The guiding vision of the interdisciplinary Thematic Network on Interactive Intelligent Systems is to:

  • Elucidate the principles and mechanisms that underlie cognitive processes in humans and animals.
  • Replicate these principles in technical systems so as to make them more versatile and easier to use for ordinary people.
  • Create a scientific basis for cognitive interaction technology as a key mission for shaping the technology of tomorrow in a way that suits our human needs and helps us to address the societal challenges of the future

The goal of this research is to endow machines with the intelligence required to recognize how they can assist their users. Instead of requiring a great deal of programming, intelligent systems will be able to anticipate the user's wants and needs in a given context. In the future, such systems should be able to learn to acquire new knowledge and skills while they are in operation.
Advancing ways to complement and share expertise is closely connected to coordinating research efforts. While we do consider the frequent visits between network partners to already contribute significantly to towards exchange of expertise, we plan to go far beyond such “baseline-gains.” Instead, we seek to implement programs that will take this exchange of expertise to a deeper level. The type of approaches we envision include the following:

  • Initial, short-term research stays to enable researchers to acquire the necessary information in order to plan studies and set up experiments. This is documented by tutorial videos, initial test datasets, and conducted pre-studies.
  • As a next step, experiments are planned in detail off-site using initial test datasets and simulation tools.
  • Finally, experimental data can be recorded on-site (through short-term research stays) or remotely, the latter of which is documented through an appropriate meta-description-format stored in web-based catalogue.
  • A shared software toolkit (“Virtual Lab Toolkit”) to support remote experimentation.

Systems Sharing:

There is a steady increase in the technological requirements of technical systems to be used in sophisticated experimental setups. Examples of this include robotic devices that are expensive to develop and maintain, the need for dedicated microelectronics components that may be commercially unavailable, or neuroimaging and motion tracking technologies whose operation requires a large critical mass of researchers in order to make it viable. The partners of the Thematic Network will cooperate towards developing interfaces, protocols and processes to make such devices available among network partners. This will include offering access to selected equipment during research visits, but also the development of methods that enable remote access and remote experimentation, which in turn should help to achieve a new level of flexibility in systems sharing.

Lab Rotation Program:

We will implement a lab rotation program designed to facilitate the spread of cutting-edge experimental methods between the labs of partner institutions. This will be achieved through three complementary activities: (1) short-term research stays, particularly for doctoral and post-doctoral researchers; (2) data management activities that provide a joint standard and web-based platform for the documentation of the experimental setup, study design, and data; and (3) establishing an infrastructure for remote experimentation, which will enable a virtual network of distributed lab environments.

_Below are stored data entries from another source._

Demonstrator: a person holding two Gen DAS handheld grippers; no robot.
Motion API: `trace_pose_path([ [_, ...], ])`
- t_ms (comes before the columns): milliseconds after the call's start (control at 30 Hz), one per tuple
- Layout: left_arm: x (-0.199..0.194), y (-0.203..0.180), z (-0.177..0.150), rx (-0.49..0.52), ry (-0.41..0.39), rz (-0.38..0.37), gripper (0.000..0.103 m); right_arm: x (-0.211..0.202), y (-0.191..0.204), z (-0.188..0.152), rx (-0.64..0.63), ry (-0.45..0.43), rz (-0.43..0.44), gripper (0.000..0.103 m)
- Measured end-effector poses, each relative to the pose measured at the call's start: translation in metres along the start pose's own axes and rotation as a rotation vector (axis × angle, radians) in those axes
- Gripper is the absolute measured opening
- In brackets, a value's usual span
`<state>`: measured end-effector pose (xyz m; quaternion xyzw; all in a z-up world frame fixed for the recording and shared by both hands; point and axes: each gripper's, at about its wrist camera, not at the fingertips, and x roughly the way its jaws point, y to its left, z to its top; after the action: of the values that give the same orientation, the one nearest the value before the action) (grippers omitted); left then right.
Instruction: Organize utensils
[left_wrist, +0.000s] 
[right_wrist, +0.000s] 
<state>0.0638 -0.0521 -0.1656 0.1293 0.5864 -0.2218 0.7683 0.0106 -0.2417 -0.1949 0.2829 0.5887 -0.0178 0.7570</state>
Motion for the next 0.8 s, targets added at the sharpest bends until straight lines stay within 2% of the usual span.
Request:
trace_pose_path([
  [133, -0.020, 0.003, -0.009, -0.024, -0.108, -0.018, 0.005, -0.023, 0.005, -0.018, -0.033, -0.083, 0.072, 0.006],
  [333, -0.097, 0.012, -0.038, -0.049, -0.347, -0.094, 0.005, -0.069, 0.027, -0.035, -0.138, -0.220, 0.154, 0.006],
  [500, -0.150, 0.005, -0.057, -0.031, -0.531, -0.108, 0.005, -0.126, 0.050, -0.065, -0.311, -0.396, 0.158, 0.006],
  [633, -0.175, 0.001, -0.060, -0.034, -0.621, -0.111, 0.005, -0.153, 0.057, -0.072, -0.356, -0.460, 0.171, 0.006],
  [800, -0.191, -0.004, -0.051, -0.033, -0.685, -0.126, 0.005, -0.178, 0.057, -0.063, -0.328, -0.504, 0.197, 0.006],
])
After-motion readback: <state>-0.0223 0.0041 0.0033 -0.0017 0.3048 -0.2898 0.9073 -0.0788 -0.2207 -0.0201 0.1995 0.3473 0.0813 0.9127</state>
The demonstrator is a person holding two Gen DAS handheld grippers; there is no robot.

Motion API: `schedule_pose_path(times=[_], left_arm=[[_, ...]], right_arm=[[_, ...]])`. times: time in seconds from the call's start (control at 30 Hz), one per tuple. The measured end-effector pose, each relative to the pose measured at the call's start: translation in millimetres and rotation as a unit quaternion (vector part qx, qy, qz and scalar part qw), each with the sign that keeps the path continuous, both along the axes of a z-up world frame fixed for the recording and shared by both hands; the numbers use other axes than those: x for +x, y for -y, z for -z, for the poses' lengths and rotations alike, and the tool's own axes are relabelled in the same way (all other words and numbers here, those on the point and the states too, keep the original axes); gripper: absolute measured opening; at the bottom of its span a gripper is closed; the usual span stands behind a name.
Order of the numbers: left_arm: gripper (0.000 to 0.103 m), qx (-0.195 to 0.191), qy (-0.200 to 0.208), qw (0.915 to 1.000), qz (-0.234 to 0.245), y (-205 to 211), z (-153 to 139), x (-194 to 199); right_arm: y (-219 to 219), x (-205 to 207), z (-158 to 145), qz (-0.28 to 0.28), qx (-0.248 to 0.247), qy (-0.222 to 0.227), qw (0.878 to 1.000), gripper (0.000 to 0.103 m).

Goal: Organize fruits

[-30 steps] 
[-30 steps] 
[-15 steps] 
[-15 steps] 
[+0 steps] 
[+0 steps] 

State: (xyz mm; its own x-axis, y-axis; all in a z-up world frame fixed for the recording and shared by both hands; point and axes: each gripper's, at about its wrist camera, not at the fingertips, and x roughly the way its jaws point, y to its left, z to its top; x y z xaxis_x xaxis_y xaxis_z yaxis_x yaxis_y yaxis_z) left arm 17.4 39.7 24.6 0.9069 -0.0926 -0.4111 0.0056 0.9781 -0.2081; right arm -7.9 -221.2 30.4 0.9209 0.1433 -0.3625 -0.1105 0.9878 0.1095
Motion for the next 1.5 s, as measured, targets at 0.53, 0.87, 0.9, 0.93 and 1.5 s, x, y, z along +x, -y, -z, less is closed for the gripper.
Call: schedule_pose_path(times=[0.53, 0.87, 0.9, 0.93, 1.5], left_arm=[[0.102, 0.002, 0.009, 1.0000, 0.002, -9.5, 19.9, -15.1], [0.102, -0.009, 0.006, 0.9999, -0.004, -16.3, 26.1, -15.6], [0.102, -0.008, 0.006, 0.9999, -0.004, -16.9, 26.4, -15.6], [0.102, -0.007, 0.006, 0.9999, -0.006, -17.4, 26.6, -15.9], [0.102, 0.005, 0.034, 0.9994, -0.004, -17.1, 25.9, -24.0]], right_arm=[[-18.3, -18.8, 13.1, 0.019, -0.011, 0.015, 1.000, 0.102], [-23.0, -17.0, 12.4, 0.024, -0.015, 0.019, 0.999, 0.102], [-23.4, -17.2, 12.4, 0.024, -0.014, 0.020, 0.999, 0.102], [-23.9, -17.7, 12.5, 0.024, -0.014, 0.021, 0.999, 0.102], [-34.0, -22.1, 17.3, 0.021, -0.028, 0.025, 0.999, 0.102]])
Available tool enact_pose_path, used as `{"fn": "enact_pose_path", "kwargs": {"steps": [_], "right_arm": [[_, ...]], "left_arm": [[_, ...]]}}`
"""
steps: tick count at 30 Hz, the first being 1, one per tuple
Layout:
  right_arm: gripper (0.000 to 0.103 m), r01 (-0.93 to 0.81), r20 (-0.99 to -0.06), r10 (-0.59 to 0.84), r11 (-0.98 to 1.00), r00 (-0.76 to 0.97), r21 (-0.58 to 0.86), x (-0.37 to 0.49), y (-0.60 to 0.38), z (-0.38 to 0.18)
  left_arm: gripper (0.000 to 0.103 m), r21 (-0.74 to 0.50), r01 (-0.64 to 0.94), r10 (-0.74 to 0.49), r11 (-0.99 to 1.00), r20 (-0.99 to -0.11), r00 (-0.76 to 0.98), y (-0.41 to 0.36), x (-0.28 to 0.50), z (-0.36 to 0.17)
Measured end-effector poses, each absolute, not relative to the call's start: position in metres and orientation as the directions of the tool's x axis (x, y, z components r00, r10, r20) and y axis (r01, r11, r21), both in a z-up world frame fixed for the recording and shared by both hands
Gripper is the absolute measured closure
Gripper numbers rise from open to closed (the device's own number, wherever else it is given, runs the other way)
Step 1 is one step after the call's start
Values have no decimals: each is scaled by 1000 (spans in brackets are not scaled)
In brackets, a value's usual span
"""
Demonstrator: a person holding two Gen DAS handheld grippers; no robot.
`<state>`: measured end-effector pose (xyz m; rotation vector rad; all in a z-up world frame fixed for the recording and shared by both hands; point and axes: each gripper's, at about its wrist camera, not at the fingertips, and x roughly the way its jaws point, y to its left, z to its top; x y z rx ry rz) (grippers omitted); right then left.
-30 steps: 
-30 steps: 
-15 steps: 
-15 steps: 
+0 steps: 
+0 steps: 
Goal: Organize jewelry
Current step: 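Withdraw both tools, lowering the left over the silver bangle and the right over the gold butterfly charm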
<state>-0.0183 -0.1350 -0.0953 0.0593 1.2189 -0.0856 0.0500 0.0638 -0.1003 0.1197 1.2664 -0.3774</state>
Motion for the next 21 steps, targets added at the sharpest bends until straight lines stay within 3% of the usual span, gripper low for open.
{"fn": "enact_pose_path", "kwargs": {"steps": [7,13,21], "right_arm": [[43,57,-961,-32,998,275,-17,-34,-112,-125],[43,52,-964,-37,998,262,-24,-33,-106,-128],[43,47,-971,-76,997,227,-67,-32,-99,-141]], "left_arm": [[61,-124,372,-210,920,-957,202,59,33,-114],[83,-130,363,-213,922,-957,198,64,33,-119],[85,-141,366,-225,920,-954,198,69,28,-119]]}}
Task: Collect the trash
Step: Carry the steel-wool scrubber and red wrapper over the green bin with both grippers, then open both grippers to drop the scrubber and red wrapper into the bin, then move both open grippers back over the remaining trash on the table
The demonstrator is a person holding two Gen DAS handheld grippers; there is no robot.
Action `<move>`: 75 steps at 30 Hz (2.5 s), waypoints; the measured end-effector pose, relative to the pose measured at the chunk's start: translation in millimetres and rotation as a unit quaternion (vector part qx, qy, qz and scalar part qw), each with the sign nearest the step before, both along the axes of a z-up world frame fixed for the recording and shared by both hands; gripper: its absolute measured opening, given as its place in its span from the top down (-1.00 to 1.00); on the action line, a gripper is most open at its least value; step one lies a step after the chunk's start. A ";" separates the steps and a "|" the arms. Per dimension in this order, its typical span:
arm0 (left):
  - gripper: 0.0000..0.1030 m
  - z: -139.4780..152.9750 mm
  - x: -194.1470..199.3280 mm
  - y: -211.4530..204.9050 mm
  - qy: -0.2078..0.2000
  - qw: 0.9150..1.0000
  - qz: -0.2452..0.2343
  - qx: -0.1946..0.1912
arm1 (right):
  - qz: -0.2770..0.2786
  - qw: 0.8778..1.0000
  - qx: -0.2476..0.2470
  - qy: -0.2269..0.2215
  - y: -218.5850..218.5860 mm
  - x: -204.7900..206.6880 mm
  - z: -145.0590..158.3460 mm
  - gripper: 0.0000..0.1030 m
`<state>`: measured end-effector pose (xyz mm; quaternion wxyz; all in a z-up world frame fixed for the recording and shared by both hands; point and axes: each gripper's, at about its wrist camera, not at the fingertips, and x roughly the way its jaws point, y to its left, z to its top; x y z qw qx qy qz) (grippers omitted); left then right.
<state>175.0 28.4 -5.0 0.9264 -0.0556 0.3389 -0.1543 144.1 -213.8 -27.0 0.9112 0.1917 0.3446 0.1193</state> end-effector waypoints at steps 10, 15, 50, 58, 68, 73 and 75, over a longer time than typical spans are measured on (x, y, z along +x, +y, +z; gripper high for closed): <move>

We expect these measures to have a strong impact on the integration of system development and thorough evaluation, thus contributing to wider testing of computational models on a large number of diverse, complementary robot platforms, ranging from virtual agents to android platforms. Strategic partners each offer distinct research expertise, complementing methods, and technological approaches, all of which will be integrated to enable synergistic effects in developing social artifacts and to allow for cross-national evaluations.